Each line below that contains "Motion" should be counted. Give only the total.

BEGIN

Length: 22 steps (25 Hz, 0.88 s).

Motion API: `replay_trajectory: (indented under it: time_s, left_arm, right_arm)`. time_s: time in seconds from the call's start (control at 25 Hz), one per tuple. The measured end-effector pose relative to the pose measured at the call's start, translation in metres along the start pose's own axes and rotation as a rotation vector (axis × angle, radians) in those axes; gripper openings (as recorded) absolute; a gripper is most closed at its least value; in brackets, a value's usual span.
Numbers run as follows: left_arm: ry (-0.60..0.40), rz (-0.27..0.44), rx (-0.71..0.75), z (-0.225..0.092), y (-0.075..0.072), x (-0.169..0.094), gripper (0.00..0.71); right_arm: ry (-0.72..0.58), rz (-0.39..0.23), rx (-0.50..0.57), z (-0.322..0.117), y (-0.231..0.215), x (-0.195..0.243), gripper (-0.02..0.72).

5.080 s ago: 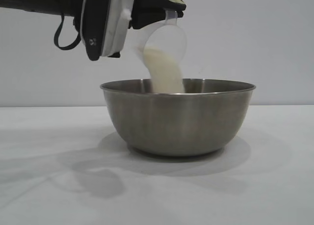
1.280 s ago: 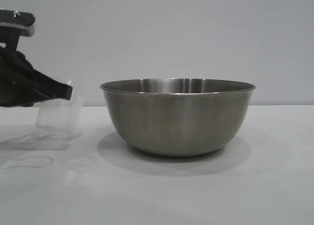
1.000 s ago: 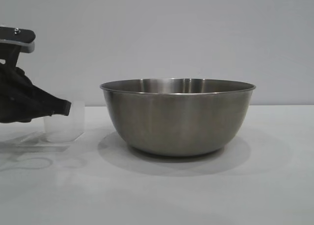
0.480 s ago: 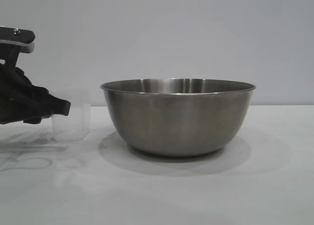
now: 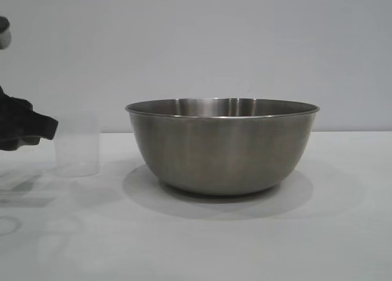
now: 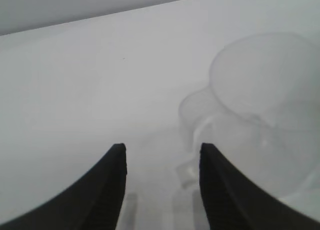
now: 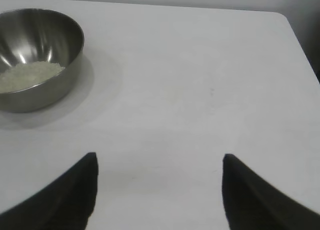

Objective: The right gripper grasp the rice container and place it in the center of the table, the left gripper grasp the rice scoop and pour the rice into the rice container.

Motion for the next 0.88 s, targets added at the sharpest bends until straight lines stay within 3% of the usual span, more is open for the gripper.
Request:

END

(Result for this exercise) 2